The Egyptian army has launched intensive airstrikes against what it said were militant training bases in Libya after suspected Islamic State militants ambushed a bus that killed 28 Coptic Christians south of Cairo, the army spokesperson said.
Announcing the retaliatory attack, the Egyptian army spokesperson Tamer el-Refae posted a clip, which also included footages of army aircrafts while taking off, on his official Facebook and Twitter pages yesterday.
The army operation is still going on, he said in a statement.
Senior Egyptian officials said fighter jets targeted bases in eastern Libya of the Shura Council, an Islamist militia known to be linked to al-Qaida, not the Islamic State. There was no immediate word on damage or casualties.
Sissi vows retaliatory action
President Abdel-Fattah el-Sissi announced the retaliatory action hours after the bus carrying Coptic Christians to a monastery south of Cairo was riddled with machine-gun fire on a remote desert road by suspected Islamic State militants riding in three SUVs.
The masked gunmen attacked a bus and other vehicles taking a group of Coptic Christians to Anba Samuel monastery in the Minya Governorate, 250km south of Cairo, the Ministry of Interior said.
There was no immediate claim of responsibility for the ambush, which came on the eve of the start of the Muslim holy month of Ramadan.
“What you’ve seen today will not go unpunished. An extremely painful strike has been dealt to the bases. Egypt will never hesitate to strike terror bases anywhere,” el-Sissi said in a televised address to the nation.
The airstrikes came after the army gathered information that confirms the terrorists' participation in the attack.
The gunmen were riding in three 4x4 vehicles, it said.
Reports said there had been between eight and 10 attackers who were wearing military uniforms.
According to the Ministry of Health, at least 28 people were killed and dozens others injured in the attack.
'Bloodletting of Christians must end', says Trump
U.S. President Donald Trump, in a sharply worded statement, condemned terrorists who were "engaged in a war against civilization" and decried the "merciless slaughter of Christians in Egypt." He said the attack on a bus carrying Christians, many of them children, would steel the nation's resolve to destroy terrorist organizations and expose "their depraved, twisted and thuggish ideology."
Trump, attending the G-7 meeting in Sicily, said the U.S. would stand with Egyptian President, who vowed to strike back at the training bases of Islamic State militants suspected of waging the attacks. Egyptian fighter jets struck militant bases in eastern Libya.
El-Sissi, in his televised address, said of the U.S. president: "I direct my appeal to President Trump: I trust you, your word and your ability to make fighting global terror your primary task."

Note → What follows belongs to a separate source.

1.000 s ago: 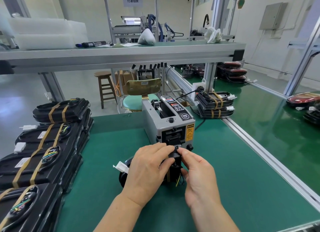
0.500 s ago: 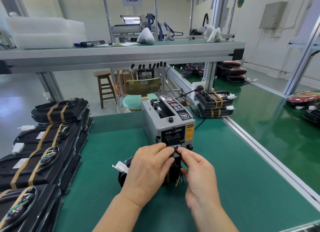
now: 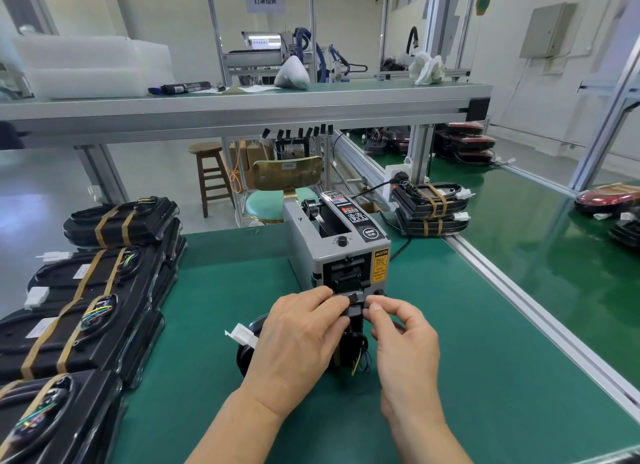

Trump said in his statement that the U.S. "makes clear to its friends, allies and partners that the treasured and historic Christian communities of the Middle East must be defended and protected. The bloodletting of Christians must end, and all who aid their killers must be punished."
Attacks on Coptic Christians on rise
The ambush of the bus was the fourth deadly attack against the country’s Christians since December. The dead included two little girls, ages 2 and 4, local officials said. Twenty-two others were reported wounded.
The country is still under a three- month state of emergency period following twin attacks on Coptic churches on Palm Sunday last month that killed dozens of people, in attacks claimed by ISIS.
There have been a number of attacks on Copts in the country in recent months claimed by Islamic State militants.
The Minya attack is the latest in a series of deadly attacks on Egypt's Christians, following the Palm Sunday Suicide Bombings.
On April 9, two suicide bombers hit Saint George's Cathedral in Tanta and St Mark's Cathedral in Alexandria, killing and injuring dozens in the deadliest attack against civilians in the country's recent history. A total of 29
people died in the Tanta explosion and 18 in Alexandria.
In December last year, an attack on a Coptic church in Cairo killed 25 people.
Coptic Christians, which make up about 10 per cent of Egypt's 93 million population, have faced persecution in Egypt, which has spiked since the toppling of Hosni Mubarak's regime in 2011.
Christians rallied behind el-Sissi, the former head of Egypt’s military, in 2013 when he ousted his Islamist predecessor Mohammed Morsi, who hails from the Muslim Brotherhood. Attacks on Christian homes, businesses and churches subsequently surged.